Exercise objective. The lines you return should be those containing the string "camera", taken from the data below.

Supplied entries.
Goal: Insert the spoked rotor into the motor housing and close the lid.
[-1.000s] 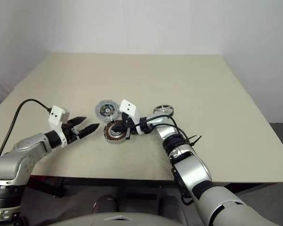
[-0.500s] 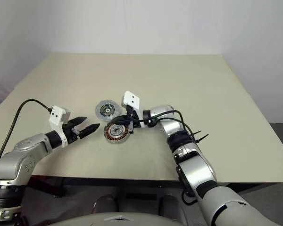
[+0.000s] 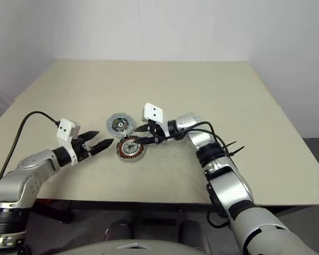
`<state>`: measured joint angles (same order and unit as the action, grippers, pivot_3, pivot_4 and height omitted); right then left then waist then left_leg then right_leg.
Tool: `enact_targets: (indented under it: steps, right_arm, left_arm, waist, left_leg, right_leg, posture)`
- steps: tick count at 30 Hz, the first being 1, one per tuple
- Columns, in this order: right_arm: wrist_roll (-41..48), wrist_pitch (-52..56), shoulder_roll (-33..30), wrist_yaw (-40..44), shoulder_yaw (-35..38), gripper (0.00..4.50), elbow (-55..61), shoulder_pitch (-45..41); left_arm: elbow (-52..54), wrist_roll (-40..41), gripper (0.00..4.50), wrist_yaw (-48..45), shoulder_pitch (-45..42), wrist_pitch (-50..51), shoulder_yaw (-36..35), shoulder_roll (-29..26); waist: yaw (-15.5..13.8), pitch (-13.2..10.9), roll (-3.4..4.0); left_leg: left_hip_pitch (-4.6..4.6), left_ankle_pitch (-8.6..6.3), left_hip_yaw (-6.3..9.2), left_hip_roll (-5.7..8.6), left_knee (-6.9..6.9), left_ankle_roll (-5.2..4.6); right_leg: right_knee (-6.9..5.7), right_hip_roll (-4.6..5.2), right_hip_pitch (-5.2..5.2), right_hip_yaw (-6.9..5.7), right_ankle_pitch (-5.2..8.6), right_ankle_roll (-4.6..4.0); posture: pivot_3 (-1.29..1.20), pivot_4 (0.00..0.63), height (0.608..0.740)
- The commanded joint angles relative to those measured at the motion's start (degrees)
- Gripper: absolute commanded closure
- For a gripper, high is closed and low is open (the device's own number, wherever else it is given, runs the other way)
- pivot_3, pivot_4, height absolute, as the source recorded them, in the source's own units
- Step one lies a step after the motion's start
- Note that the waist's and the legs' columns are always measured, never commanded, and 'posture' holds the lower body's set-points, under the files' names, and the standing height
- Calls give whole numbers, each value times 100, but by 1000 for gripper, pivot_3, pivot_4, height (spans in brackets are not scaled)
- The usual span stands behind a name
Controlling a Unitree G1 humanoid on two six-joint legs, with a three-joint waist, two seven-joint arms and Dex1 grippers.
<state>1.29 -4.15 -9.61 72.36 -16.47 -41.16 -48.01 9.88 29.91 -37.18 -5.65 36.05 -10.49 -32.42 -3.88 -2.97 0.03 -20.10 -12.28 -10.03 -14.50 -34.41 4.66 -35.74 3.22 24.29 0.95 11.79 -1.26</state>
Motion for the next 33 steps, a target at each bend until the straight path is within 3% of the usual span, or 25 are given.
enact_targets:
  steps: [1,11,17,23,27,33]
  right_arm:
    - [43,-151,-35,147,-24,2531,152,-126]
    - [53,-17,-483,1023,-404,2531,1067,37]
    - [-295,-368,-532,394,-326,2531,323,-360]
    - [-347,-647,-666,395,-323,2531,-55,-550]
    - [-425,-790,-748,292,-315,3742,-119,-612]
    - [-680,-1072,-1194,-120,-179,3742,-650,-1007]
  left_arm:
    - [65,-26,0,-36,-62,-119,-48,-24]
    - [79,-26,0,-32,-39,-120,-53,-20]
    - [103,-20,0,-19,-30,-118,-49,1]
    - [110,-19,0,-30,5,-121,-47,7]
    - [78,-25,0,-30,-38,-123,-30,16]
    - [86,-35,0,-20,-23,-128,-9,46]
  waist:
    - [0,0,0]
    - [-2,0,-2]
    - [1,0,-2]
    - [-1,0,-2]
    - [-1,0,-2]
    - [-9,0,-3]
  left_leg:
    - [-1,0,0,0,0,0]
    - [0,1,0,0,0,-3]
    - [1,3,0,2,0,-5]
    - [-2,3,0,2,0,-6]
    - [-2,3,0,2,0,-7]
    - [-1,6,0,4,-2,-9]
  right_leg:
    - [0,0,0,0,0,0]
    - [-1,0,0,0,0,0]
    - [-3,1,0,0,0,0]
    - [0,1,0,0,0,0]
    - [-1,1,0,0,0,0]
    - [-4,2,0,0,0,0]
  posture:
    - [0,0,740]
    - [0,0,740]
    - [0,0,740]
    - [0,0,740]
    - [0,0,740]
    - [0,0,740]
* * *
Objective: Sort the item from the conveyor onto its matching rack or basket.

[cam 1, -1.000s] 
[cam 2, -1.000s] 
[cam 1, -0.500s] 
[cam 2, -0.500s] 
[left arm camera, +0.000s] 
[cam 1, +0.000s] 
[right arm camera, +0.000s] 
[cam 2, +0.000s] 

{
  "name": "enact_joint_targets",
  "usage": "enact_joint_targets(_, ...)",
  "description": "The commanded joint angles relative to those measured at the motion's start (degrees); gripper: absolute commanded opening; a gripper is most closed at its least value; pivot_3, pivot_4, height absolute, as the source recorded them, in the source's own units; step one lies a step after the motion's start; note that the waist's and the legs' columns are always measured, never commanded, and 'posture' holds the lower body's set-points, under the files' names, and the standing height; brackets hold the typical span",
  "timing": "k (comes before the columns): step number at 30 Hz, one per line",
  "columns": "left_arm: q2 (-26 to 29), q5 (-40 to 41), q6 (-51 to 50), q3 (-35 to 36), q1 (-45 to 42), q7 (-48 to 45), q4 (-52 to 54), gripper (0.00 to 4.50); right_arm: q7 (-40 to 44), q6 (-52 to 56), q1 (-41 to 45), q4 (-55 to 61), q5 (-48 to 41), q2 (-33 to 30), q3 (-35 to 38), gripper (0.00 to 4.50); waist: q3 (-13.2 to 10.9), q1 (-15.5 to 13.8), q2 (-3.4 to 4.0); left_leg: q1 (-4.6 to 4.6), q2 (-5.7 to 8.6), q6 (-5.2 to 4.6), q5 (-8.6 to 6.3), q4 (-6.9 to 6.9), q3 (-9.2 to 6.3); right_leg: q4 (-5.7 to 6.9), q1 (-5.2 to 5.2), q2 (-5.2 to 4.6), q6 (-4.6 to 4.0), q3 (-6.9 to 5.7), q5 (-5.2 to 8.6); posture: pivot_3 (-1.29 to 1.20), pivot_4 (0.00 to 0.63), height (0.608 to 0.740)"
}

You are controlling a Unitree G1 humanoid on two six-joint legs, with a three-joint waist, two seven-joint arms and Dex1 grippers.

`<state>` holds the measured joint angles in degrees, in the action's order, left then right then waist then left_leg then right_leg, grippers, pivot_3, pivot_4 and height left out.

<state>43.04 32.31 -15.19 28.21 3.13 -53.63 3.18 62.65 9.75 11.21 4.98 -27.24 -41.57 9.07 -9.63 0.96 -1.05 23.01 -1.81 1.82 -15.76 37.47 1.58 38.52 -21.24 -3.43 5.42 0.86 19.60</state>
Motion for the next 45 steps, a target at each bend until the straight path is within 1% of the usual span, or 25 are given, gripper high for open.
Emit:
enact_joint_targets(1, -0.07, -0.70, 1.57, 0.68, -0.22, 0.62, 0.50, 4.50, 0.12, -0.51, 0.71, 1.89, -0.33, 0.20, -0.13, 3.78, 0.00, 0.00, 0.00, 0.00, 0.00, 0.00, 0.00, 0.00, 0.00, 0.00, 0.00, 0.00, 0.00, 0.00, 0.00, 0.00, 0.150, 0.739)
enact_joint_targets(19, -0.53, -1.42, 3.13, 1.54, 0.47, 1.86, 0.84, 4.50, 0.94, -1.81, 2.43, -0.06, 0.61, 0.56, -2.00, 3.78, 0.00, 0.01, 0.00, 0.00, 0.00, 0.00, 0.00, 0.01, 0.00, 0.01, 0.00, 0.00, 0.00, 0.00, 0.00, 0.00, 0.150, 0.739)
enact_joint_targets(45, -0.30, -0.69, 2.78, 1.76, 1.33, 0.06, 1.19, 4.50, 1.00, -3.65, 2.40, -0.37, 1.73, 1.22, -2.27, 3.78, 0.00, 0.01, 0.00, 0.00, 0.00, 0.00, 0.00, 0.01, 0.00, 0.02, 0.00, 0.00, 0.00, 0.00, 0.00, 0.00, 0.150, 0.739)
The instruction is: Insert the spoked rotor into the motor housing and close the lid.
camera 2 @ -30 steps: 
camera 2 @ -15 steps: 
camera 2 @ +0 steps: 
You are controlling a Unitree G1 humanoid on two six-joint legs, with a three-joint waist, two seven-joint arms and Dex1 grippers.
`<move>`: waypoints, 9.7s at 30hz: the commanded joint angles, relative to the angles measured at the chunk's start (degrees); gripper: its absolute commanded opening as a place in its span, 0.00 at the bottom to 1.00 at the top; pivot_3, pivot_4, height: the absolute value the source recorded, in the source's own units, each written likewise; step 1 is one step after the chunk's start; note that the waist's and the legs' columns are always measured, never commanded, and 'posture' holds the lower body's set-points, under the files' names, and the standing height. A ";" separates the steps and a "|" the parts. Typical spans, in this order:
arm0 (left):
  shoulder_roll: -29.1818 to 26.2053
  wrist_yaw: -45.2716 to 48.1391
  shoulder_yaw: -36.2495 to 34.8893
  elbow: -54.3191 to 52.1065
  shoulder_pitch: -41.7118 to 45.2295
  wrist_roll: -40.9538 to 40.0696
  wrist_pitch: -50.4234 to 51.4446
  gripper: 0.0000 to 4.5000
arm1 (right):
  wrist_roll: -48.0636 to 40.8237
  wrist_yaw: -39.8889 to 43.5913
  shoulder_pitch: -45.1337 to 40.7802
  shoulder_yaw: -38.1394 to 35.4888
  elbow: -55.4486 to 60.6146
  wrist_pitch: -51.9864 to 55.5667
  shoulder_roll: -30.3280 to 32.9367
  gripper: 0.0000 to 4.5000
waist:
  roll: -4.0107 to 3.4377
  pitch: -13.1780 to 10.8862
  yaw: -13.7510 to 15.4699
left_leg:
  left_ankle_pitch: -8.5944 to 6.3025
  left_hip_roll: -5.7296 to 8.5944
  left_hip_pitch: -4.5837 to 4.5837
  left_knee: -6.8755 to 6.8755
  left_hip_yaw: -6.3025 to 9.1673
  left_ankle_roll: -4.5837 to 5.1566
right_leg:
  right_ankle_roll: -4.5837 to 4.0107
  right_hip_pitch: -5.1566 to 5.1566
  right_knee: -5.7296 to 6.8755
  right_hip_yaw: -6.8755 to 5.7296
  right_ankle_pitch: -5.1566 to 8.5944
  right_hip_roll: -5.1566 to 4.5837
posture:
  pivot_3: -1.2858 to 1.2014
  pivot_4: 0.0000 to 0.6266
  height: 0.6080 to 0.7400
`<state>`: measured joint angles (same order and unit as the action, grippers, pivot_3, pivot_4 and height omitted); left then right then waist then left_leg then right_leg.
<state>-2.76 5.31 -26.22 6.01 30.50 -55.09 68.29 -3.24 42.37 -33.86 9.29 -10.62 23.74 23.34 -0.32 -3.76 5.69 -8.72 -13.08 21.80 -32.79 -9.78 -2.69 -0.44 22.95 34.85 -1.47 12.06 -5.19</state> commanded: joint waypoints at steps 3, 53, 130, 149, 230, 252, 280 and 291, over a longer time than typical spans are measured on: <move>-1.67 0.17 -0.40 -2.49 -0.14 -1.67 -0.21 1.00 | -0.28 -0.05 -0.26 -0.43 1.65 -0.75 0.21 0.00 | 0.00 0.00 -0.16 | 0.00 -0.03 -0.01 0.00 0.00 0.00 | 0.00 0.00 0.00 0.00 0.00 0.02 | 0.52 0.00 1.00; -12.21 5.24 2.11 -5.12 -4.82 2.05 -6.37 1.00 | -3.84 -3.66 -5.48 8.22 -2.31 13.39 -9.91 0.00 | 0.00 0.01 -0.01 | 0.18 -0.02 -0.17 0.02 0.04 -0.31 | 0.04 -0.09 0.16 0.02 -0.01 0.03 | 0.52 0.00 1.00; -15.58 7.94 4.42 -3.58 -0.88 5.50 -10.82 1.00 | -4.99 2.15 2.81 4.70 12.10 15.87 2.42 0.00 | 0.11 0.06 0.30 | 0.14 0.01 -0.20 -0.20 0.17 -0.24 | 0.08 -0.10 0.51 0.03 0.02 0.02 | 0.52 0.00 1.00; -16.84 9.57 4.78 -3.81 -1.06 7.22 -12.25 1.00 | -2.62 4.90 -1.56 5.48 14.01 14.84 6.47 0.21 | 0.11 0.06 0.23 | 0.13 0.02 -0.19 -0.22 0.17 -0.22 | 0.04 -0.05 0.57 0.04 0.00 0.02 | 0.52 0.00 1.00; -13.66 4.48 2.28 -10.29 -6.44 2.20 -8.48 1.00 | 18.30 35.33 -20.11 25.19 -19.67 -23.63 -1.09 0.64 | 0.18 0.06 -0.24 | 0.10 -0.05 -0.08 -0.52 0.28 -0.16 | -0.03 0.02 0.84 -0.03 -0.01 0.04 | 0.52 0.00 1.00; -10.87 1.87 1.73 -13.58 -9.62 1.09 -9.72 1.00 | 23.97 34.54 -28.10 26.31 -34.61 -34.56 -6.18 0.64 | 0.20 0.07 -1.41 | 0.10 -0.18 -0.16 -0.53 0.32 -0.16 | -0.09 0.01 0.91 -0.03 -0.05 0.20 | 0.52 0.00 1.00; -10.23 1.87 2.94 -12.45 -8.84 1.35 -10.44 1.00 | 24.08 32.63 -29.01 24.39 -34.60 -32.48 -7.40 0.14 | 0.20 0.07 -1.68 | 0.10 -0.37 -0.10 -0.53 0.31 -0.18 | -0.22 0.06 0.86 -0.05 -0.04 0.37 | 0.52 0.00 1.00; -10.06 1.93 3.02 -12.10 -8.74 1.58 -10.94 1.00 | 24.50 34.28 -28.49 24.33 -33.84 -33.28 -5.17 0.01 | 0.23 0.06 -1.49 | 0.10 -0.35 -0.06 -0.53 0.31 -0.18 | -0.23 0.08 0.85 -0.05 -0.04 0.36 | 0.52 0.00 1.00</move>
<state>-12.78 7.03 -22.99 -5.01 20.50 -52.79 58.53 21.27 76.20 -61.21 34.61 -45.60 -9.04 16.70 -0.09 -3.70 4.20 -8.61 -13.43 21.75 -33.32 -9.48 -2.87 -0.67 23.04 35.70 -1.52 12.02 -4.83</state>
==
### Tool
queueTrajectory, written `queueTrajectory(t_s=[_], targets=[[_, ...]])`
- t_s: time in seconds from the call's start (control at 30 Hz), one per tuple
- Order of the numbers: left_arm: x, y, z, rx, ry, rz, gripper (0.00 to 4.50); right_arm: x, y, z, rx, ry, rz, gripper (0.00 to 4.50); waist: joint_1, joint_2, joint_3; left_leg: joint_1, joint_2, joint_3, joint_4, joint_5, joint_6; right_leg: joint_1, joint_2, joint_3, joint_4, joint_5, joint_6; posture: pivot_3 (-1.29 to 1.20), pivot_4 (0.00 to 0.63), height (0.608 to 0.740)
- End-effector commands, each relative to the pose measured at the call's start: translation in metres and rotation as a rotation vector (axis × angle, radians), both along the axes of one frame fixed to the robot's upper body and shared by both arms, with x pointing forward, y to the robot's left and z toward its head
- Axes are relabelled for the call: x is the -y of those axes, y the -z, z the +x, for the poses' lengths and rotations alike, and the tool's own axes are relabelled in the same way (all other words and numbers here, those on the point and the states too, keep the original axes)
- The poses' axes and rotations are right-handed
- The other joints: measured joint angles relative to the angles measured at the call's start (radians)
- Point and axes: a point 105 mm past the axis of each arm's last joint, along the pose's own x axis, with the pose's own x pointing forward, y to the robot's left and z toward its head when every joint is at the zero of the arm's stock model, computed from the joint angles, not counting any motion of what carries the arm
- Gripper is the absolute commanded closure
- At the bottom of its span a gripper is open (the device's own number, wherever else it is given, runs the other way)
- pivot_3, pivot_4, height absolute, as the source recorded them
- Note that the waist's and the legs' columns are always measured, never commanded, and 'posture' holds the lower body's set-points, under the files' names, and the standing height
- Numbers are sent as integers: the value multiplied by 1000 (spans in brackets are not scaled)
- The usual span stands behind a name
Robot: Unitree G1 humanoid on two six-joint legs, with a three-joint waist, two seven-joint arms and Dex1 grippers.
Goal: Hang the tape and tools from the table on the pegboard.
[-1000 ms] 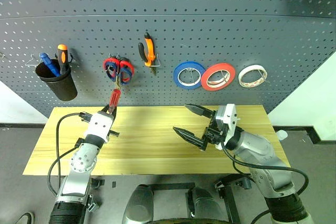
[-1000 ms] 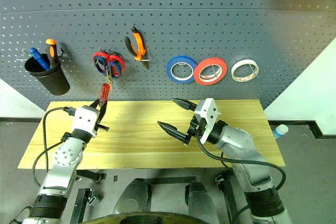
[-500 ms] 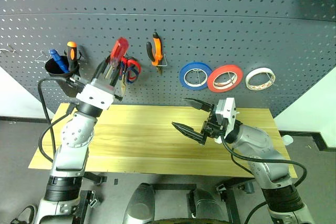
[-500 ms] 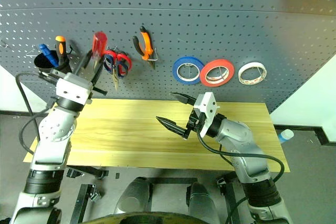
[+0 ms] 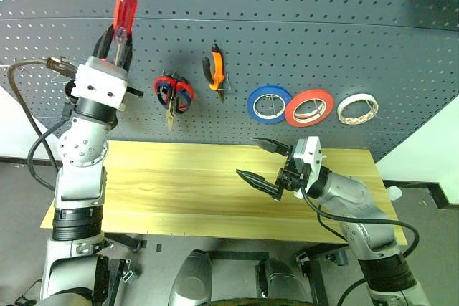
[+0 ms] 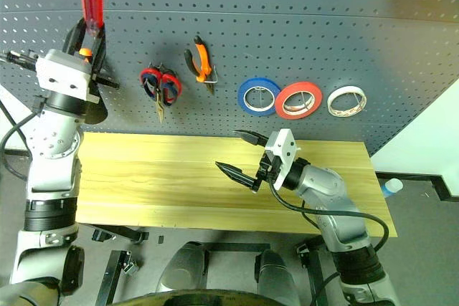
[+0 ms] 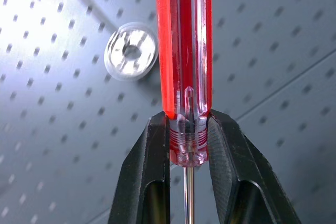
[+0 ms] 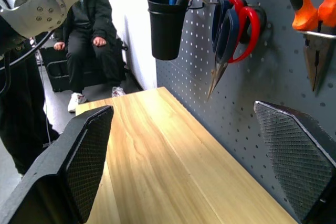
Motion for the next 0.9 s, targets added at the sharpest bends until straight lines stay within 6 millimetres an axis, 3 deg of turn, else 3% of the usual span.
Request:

Written answer.
[left arm camera, +0.000s] 
[right arm camera, +0.000s] 
camera 2 @ -30 steps: 
camera 2 @ -15 steps: 
camera 2 @ +0 steps: 

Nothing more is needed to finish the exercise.